Starters and reserves also knelt briefly for a second time immediately before kickoff. Most European professional soccer leagues adopted that gesture in recent weeks in response to the protests following the death of George Floyd, a Black man who died after Derek Chauvin, a white police officer, kneeled on his neck for nearly eight minutes in Minneapolis.
You love to see it. You love to see these women using their voice, demanding better for America, and for black people and people of color. @TheNCCourage and @ThornsFC kneeling in solidarity with @Kaepernick7 and @Blklivesmatter ✊?✊?✊?✊?✊? pic.twitter.com/8Urlj5FMPn
— Megan Rapinoe (@mPinoe) June 27, 2020
Fans will not be in attendance for any of the games during the monthlong tournament in Utah, but the anthem was played live on the field and broadcast live on CBS.

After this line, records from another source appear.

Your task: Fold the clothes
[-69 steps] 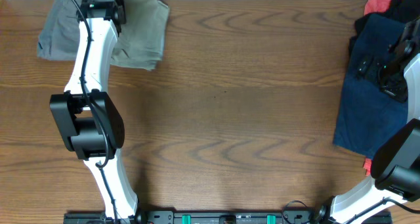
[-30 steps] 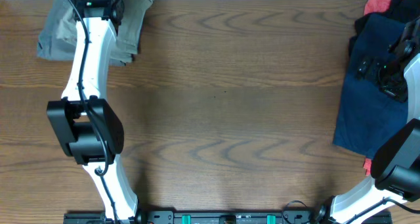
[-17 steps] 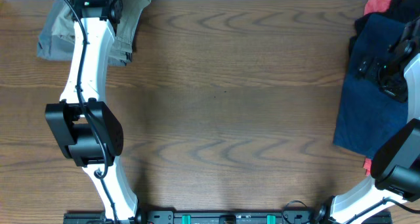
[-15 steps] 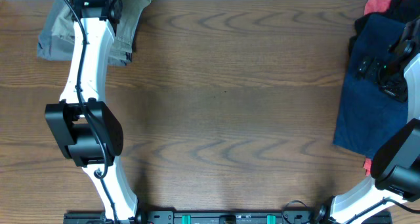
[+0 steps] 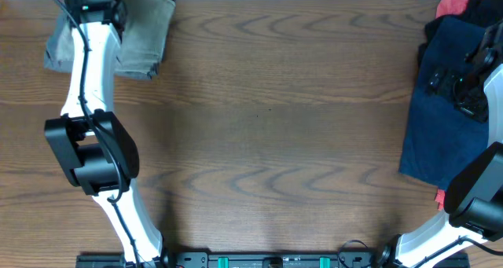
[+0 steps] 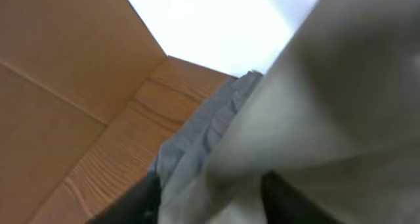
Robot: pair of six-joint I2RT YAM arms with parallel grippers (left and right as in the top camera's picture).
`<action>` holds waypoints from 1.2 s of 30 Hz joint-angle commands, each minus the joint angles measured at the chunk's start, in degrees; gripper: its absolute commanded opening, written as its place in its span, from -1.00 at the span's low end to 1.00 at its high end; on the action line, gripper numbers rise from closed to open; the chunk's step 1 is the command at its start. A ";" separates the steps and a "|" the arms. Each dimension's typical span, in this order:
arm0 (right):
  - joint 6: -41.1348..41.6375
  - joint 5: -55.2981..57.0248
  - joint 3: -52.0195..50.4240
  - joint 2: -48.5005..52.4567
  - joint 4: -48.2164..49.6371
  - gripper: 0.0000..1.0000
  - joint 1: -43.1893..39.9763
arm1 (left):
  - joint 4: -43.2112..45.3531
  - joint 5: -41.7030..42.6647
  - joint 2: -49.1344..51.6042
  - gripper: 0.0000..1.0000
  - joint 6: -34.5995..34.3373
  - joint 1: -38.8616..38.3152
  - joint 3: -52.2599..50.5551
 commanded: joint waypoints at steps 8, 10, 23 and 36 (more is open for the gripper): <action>0.63 0.22 0.02 0.15 -0.04 0.99 0.33 | -0.11 2.71 1.18 0.62 -1.07 2.01 0.15; 0.63 0.22 0.02 0.15 -0.04 0.98 0.33 | -1.57 2.69 1.07 0.76 -1.05 1.70 0.15; 0.63 0.22 0.02 0.15 -0.04 0.99 0.33 | -21.53 4.63 -5.81 0.96 -9.18 -2.71 0.15; 0.61 0.22 0.02 0.15 -0.04 0.99 0.33 | -45.07 28.46 -22.56 0.96 -21.64 -3.48 0.13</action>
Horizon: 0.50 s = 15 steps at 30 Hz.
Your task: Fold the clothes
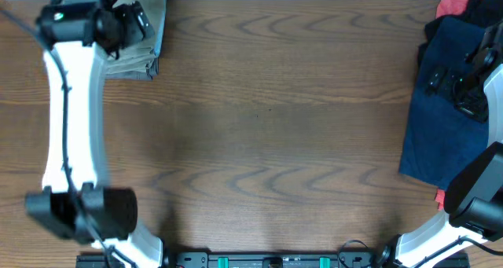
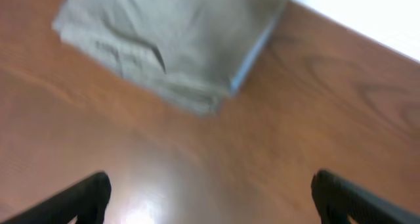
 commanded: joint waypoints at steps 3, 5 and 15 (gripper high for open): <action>0.63 0.22 0.02 0.15 -0.04 0.99 0.33 | -9.33 3.91 -6.49 0.96 -2.12 0.09 0.26; 0.63 0.22 0.02 0.15 -0.04 0.98 0.33 | -12.46 3.91 -9.99 0.96 -2.08 -0.66 -0.92; 0.63 0.20 0.02 0.15 -0.04 0.99 0.33 | -8.55 3.93 -34.23 0.96 -2.56 -10.45 -26.40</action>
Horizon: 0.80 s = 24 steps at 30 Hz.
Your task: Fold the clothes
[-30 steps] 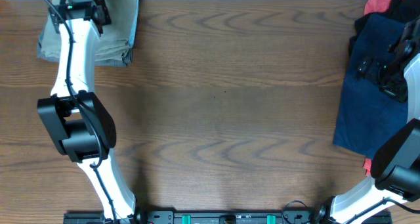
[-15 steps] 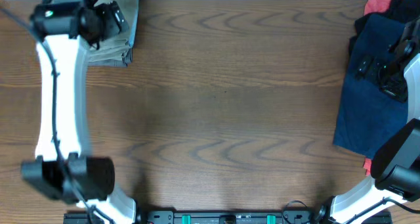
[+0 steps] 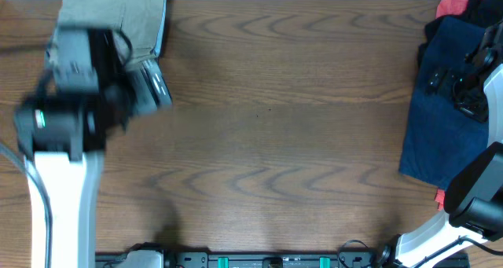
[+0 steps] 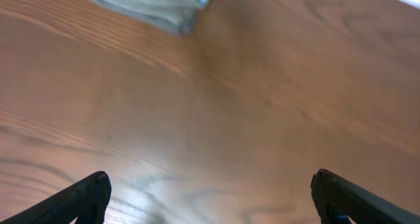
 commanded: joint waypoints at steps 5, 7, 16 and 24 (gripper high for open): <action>0.61 0.15 0.02 0.15 -0.07 0.99 0.33 | 1.33 0.55 -19.02 0.96 -6.32 -8.26 -22.56; 0.63 0.17 0.02 0.15 -0.07 0.98 0.33 | 1.11 0.55 -24.00 0.96 -8.46 -10.12 -27.26; 0.63 0.17 0.02 0.15 -0.07 0.99 0.33 | -0.44 0.50 -34.84 0.96 -12.26 -11.80 -35.06; 0.63 0.17 0.02 0.15 -0.07 0.98 0.37 | -2.12 0.46 -34.91 0.96 -12.26 -11.80 -35.06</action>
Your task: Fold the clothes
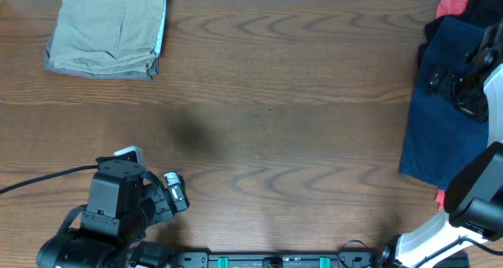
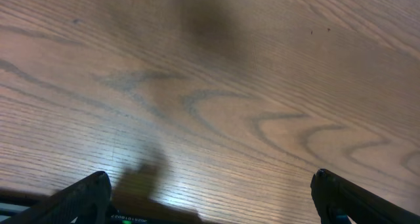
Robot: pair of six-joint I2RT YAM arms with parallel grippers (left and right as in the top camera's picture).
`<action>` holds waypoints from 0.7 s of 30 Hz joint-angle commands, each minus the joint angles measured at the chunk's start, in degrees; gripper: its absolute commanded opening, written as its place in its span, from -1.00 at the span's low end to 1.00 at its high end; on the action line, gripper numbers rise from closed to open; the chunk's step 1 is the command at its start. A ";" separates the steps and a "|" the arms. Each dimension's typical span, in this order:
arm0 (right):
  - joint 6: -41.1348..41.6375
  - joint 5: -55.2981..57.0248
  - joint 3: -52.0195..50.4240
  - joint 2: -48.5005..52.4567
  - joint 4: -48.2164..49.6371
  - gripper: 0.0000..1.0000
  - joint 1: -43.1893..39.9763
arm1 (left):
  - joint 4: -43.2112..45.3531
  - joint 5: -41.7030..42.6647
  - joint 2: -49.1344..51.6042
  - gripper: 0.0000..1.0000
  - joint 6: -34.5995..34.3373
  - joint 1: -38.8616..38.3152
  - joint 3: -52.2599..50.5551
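A folded khaki garment lies flat in the far left corner of the table. My left gripper has pulled back to the near left edge. Its wrist view holds only bare wood, with the left gripper open wide and nothing between its dark fingertips. A dark blue garment lies spread at the right edge. My right gripper rests on it; from overhead its jaws cannot be made out.
A red cloth and a black one are heaped in the far right corner behind the blue garment. A bit of red peeks out below the blue garment near the right arm's base.
My left arm was beside the folded khaki garment at the far left; now it sits at the near left edge, open, and the garment is fully uncovered. The right arm has not moved.
At first my left gripper was down on the khaki garment, fabric filling its view. Then it was open just above the folded pile, then a little nearer over bare wood. Now it is back at the front edge. The right gripper stayed on the blue garment throughout.
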 commanded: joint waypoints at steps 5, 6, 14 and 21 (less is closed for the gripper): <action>0.63 0.20 0.02 0.15 -0.04 0.99 0.37 | 0.13 -1.31 -0.13 0.96 -0.55 -0.17 -0.42; 0.61 0.22 0.02 0.15 -0.04 0.99 0.37 | 0.13 -1.31 -0.13 0.96 -0.52 -0.17 -0.44; 0.63 0.22 0.02 0.15 -0.04 0.99 0.37 | 10.84 -3.54 -3.93 0.96 0.15 -0.17 -7.74; 0.63 0.22 0.02 0.15 -0.04 0.99 0.37 | 37.64 -3.89 -18.56 0.96 3.41 0.63 -28.94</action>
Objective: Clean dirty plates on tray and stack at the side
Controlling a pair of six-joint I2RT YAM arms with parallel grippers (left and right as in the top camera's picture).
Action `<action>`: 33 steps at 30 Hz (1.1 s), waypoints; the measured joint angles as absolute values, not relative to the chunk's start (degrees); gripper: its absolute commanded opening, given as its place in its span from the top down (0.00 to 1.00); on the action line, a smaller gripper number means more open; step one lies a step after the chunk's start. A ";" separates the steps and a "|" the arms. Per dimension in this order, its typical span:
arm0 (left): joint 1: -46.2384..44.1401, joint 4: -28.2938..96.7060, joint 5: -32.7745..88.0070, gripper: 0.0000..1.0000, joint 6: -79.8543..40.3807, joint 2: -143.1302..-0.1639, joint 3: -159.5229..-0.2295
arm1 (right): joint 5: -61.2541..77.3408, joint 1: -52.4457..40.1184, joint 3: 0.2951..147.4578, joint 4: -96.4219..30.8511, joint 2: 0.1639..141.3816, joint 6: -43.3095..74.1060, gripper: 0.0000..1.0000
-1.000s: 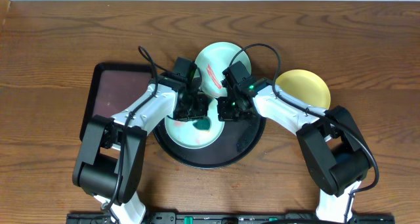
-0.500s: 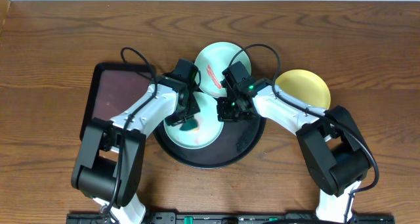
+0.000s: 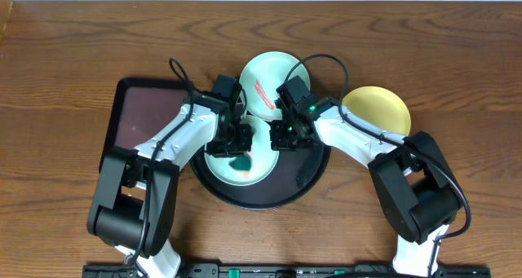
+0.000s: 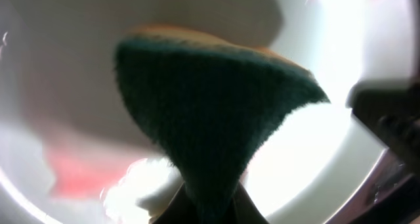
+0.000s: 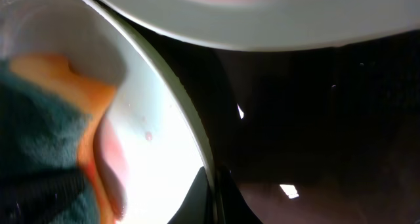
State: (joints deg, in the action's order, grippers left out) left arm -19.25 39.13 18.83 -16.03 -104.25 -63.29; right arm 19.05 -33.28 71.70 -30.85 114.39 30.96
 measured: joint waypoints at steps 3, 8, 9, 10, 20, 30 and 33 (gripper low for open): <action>-19.59 38.74 12.86 0.93 -20.99 -104.25 -63.29 | 19.05 -33.28 71.70 -30.85 114.39 30.96 0.99; -20.05 42.76 -1.91 0.93 -35.99 -104.12 -63.35 | 19.07 -33.28 71.70 -30.89 114.39 30.96 0.99; -20.10 43.33 -3.18 0.93 -38.00 -104.12 -63.35 | 19.07 -33.28 71.70 -30.89 114.39 30.96 0.99; -20.21 43.64 -3.62 0.93 -39.68 -104.12 -63.35 | 19.07 -33.28 71.70 -30.89 114.39 30.96 0.99; -19.59 45.60 14.59 0.93 -28.16 -104.12 -63.33 | 18.81 -33.23 71.70 -30.92 114.39 30.92 0.99; -18.44 38.72 14.00 0.93 -26.70 -104.12 -63.24 | 18.79 -33.23 71.75 -31.03 114.39 30.81 0.99; -15.94 39.86 7.20 0.93 -30.50 -104.12 -63.44 | 19.05 -33.23 71.75 -31.00 114.39 30.81 0.99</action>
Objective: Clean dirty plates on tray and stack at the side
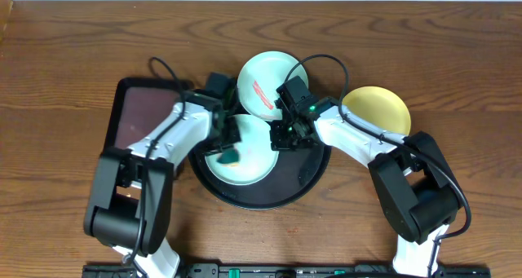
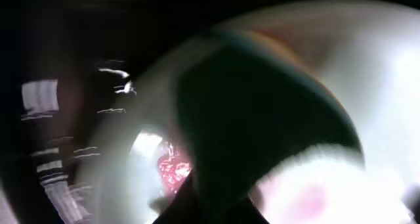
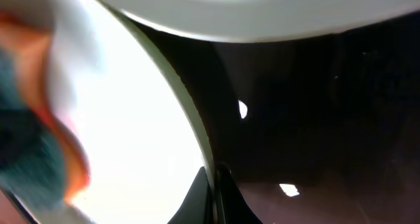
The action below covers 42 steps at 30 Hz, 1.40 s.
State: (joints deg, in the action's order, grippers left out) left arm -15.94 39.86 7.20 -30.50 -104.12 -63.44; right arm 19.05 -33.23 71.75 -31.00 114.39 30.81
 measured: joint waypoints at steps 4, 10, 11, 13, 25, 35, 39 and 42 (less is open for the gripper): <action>-12.34 47.11 4.23 0.93 -32.60 -104.03 -66.81 | 19.33 -33.23 71.75 -30.94 114.39 30.81 0.99; -5.98 53.60 0.23 0.93 -31.59 -96.95 -73.14 | 19.22 -33.23 71.75 -31.22 114.39 30.81 0.99; -5.26 53.60 0.08 0.93 -31.03 -94.89 -73.49 | 19.22 -33.23 71.75 -31.27 114.39 30.76 0.99; -4.49 53.80 -0.05 0.93 -29.93 -90.96 -74.00 | 19.09 -33.23 71.75 -31.38 114.32 30.41 0.99; -1.50 53.78 -0.56 0.93 -26.72 -88.40 -74.15 | 3.40 -36.69 71.72 -35.48 100.90 25.41 0.99; -1.50 52.01 -3.01 0.93 -26.52 -92.84 -73.82 | -27.77 -48.51 71.75 -38.54 93.91 19.66 0.99; -1.50 51.99 -3.07 0.93 -26.52 -92.97 -73.82 | -41.80 -53.06 71.75 -39.27 93.89 17.69 0.99; -1.50 51.96 -3.20 0.92 -26.52 -92.97 -73.82 | -51.35 -56.07 71.72 -39.29 93.89 16.56 0.99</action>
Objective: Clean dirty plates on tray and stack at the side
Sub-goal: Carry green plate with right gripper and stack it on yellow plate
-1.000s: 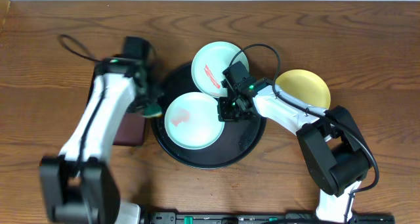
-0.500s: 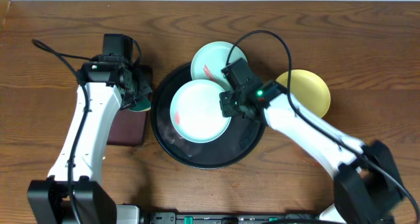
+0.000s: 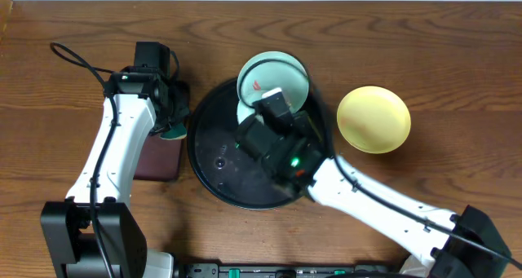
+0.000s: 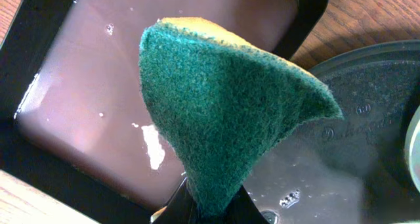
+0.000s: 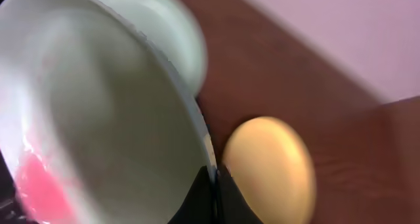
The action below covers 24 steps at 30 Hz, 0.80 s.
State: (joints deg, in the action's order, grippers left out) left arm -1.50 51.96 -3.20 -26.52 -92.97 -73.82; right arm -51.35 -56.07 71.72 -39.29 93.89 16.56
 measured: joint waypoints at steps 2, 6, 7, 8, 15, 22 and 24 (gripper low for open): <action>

In addition to kneeling during the anthem for two games with the United States women's national team in 2016, Megan Rapinoe also knelt before an NWSL game while playing with the Seattle Reign.
Rapinoe, who now plays for OL Reign -- as that team was rebranded this offseason -- tweeted her support for the players after seeing the display.
"You love to see these women using their voice, demanding better for America, and for black people and people of color," the post said, in part.